The Industrial Revolution of software

But what happens when an industry built on craftsmanship meets the power of automation?

To appreciate the magnitude of this change, let’s draw a parallel to other professions. Accountants once relied on teams of human calculators, a role rendered obsolete by the spreadsheet. Legal teams have evolved too: junior lawyers once spent hours combing through endless books for precedent, but today’s research is accelerated by digital search tools. Software development is now experiencing its own transformation.

During the Industrial Revolution, artisans who once crafted goods by hand had to adapt, learning to operate, maintain, or even design the very machines that replaced their old ways of working. Likewise, today’s code assistants automate the repetitive work that used to define much of a developer’s day.

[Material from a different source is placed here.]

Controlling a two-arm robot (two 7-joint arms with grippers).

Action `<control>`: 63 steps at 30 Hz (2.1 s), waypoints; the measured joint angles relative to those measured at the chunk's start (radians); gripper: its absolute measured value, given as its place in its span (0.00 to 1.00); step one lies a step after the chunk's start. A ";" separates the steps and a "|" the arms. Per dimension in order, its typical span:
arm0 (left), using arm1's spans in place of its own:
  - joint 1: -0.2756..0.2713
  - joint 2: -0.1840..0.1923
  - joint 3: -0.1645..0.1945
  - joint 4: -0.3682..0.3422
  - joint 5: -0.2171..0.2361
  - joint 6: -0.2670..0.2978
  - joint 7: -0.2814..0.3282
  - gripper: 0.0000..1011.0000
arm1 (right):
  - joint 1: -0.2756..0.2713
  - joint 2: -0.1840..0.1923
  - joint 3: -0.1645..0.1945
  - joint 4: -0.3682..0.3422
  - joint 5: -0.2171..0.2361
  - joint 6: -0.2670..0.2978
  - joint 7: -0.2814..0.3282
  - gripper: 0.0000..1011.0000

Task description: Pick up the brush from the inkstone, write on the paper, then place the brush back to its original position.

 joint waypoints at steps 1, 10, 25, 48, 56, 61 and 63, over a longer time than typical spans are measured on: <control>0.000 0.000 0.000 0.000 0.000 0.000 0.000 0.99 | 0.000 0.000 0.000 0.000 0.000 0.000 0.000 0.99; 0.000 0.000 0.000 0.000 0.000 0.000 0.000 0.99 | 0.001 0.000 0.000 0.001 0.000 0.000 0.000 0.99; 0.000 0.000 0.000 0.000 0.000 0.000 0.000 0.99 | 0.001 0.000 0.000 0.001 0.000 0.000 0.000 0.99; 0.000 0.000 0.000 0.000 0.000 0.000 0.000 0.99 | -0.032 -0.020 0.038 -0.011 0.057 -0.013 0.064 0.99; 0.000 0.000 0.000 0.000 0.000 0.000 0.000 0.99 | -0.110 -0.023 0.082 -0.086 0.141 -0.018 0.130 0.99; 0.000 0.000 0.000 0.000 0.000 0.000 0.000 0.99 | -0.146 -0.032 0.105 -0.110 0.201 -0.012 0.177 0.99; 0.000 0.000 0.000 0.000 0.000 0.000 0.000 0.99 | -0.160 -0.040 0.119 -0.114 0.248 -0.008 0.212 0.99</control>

Development teams that leverage code assistants are saving hours and hours of work, even when their output is not perfect and still requires some refinement. Here are only a few recent examples from our developers at CloudX:

  • One of our engineers used Cursor to assist in migrating a project’s Java codebase from version 11 to 21, reducing the time required by 98%. Yes, ninety eight percent. What two years ago took 120 hours (three weeks of a senior engineer’s time), was accomplished in just 2 hours.
  • Another developer used Copilot to implement robust authorization handlers with role-based filters in a .NET API. What once took 2-3 hours of manual coding was accomplished in a matter of minutes.
  • In another case, a team member used a coding assistant to streamline unit test setup, dramatically reducing the reliance on repetitive patterns and achieving a 75% reduction in time spent on test configuration.

The message is clear: code assistants enable teams to tackle both essential work that used to take weeks, and also important tasks that previously fell out of scope due to time constraints (such as unit tests, technology migrations, simple refactors). This doesn’t mean that now developers have free time: it means their profession is more efficient than ever, delivering higher-quality digital products, faster.

The future of software development

Of course, no revolution comes without its share of challenges. As with the first machines in the factory, there are understandable concerns about job displacement, skill gaps, and the uncertainty that comes with rapid change. But history teaches us that the nature of work evolves. Repetitive, physically demanding tasks gave way to roles that require oversight, creativity, and strategic thinking.

AI’s impact on software development is profound, marking the end of an artisanal era and the beginning of a new age of automation. My advice to software engineers and companies alike: learn to harness AI, embrace the change, and you’ll soon see the results.

Human ingenuity remains irreplaceable when it comes to truly novel or business-critical challenges. History shows that automation does not diminish the value of skilled professionals. It amplifies it. Spreadsheets didn’t eliminate accountants; they empowered them to focus on analysis and strategy. Search engines didn’t make lawyers obsolete; they optimized legal research, freeing up time for higher-value work. The same is happening in software: code assistants are creating space for developers to upskill, specialize, and focus on more interesting and valuable challenges. The disruption is real, but so is the opportunity: developers embracing these new tools find themselves empowered, not replaced.

There’s no need for fear. As the world still needs accountants and lawyers, it will continue to need developers. Only that the role as we know it will evolve. We’re still in the prehistory of the digital age. Everything is still to be done.